Please restate, exactly as written, the lines running from the beginning of the material through the line that has "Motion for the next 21" in it.
*** Opening of SOURCE INFORMATION ***
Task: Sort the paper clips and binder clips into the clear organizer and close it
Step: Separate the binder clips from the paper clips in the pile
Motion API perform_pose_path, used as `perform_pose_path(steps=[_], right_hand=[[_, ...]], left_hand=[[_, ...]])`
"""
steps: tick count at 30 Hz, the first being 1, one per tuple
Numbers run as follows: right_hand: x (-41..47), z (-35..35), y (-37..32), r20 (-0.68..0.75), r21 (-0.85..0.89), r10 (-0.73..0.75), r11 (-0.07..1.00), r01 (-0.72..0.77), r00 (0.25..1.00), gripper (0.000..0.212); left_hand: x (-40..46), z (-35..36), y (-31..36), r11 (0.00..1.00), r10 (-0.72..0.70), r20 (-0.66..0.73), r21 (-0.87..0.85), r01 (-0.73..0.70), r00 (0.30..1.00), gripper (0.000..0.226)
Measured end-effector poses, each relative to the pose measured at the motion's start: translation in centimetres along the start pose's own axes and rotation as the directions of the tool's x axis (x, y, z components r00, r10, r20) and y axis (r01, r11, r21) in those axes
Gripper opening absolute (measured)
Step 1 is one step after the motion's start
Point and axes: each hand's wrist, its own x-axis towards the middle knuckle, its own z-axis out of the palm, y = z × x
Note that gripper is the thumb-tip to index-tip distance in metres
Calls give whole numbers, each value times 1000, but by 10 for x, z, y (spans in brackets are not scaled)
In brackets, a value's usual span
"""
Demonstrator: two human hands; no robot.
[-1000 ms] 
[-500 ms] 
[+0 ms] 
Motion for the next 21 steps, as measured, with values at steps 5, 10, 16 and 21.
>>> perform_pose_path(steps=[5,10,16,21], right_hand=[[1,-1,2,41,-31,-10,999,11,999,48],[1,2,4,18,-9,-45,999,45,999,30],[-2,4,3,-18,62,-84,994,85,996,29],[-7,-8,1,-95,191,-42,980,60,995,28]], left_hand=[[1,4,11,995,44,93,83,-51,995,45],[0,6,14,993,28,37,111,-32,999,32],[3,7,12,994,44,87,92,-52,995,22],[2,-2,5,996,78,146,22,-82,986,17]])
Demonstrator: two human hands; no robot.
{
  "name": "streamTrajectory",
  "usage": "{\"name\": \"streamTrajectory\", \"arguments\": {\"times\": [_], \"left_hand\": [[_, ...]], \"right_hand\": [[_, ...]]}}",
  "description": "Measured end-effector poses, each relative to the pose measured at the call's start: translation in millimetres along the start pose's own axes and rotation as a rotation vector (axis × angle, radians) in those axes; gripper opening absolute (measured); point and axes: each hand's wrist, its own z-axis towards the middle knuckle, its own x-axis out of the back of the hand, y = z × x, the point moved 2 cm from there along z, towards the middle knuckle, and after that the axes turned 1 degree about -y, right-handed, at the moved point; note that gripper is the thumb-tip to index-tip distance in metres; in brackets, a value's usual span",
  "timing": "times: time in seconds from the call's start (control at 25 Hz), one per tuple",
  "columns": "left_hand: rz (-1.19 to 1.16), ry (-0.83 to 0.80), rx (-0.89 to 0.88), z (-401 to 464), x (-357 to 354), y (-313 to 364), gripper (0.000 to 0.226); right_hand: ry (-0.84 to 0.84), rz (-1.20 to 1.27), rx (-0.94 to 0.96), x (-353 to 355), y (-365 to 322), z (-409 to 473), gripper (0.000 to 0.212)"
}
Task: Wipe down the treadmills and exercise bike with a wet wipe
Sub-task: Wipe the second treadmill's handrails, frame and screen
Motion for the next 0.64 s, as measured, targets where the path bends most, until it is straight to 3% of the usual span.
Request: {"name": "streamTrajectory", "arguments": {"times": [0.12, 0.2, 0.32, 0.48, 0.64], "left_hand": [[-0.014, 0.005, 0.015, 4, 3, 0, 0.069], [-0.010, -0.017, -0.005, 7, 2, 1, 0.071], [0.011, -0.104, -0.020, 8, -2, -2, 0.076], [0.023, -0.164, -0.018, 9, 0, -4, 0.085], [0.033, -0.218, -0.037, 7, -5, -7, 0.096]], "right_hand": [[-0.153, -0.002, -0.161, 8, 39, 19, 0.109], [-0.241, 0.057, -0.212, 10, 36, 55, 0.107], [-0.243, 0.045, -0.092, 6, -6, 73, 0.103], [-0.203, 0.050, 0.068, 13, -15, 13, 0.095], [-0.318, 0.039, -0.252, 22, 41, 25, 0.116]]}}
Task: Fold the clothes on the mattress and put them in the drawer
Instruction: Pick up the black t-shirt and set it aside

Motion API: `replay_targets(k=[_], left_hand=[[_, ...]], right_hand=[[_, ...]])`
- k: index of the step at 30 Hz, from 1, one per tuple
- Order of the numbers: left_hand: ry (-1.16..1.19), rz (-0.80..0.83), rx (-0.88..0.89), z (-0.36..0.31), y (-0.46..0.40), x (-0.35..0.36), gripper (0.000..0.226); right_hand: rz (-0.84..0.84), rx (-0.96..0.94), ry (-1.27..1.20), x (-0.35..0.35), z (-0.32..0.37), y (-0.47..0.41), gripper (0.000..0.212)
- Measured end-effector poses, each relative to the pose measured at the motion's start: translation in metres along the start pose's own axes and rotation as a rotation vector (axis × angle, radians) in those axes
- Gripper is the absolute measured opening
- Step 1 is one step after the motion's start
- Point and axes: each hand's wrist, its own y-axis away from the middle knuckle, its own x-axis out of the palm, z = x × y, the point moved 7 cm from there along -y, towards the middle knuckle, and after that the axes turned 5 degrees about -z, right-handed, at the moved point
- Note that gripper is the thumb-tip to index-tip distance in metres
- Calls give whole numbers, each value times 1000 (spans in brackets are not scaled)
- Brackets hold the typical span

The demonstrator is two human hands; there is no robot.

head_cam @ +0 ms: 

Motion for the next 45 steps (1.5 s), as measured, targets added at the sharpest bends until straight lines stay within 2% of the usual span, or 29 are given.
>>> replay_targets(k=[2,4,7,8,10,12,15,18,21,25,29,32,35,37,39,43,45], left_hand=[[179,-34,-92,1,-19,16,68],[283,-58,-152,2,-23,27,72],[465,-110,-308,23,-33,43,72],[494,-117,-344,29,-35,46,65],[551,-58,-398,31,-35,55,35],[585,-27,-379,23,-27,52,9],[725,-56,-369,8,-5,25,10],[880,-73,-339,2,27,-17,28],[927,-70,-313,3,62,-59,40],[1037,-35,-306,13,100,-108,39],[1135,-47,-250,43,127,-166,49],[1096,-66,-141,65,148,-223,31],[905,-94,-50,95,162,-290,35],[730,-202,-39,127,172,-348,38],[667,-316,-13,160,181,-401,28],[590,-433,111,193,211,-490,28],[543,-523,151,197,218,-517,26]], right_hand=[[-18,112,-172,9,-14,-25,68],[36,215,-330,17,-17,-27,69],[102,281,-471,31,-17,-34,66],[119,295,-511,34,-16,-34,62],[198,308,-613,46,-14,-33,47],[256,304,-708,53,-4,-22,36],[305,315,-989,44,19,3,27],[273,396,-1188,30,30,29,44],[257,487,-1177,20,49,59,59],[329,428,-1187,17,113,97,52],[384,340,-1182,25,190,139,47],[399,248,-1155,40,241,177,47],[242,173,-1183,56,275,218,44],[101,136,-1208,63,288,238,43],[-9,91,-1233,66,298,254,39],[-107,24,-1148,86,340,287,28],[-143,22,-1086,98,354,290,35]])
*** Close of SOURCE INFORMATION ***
## [RESULT]
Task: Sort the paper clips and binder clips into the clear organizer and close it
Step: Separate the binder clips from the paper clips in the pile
Motion API perform_pose_path, used as `perform_pose_path(steps=[_], right_hand=[[_, ...]], left_hand=[[_, ...]])`
"""
steps: tick count at 30 Hz, the first being 1, one per tuple
Numbers run as follows: right_hand: x (-41..47), z (-35..35), y (-37..32), r20 (-0.68..0.75), r21 (-0.85..0.89), r10 (-0.73..0.75), r11 (-0.07..1.00), r01 (-0.72..0.77), r00 (0.25..1.00), gripper (0.000..0.212); left_hand: x (-40..46), z (-35..36), y (-31..36), r11 (0.00..1.00), r10 (-0.72..0.70), r20 (-0.66..0.73), r21 (-0.87..0.85), r01 (-0.73..0.70), r00 (0.30..1.00), gripper (0.000..0.226)
Measured end-effector poses, each relative to the pose measured at the motion's start: translation in centimetres along the start pose's own axes and rotation as the directions of the tool's x axis (x, y, z components r00, r10, r20) and y axis (r01, r11, r21) in those axes
Gripper opening absolute (measured)
Step 1 is one step after the motion's start
Point and axes: each hand's wrist, its own x-axis towards the middle knuckle, its own z-axis out of the palm, y = z × x
Note that gripper is the thumb-tip to index-tip distance in metres
Calls give whole numbers, each value times 1000, but by 10 for x, z, y (spans in brackets are not scaled)
In brackets, a value's usual span
"""
Demonstrator: two human hands; no robot.
[-1000 ms] 
[-500 ms] 
[+0 ms] 
Motion for the next 21 steps, as measured, with values at steps 5, 10, 16 and 21.

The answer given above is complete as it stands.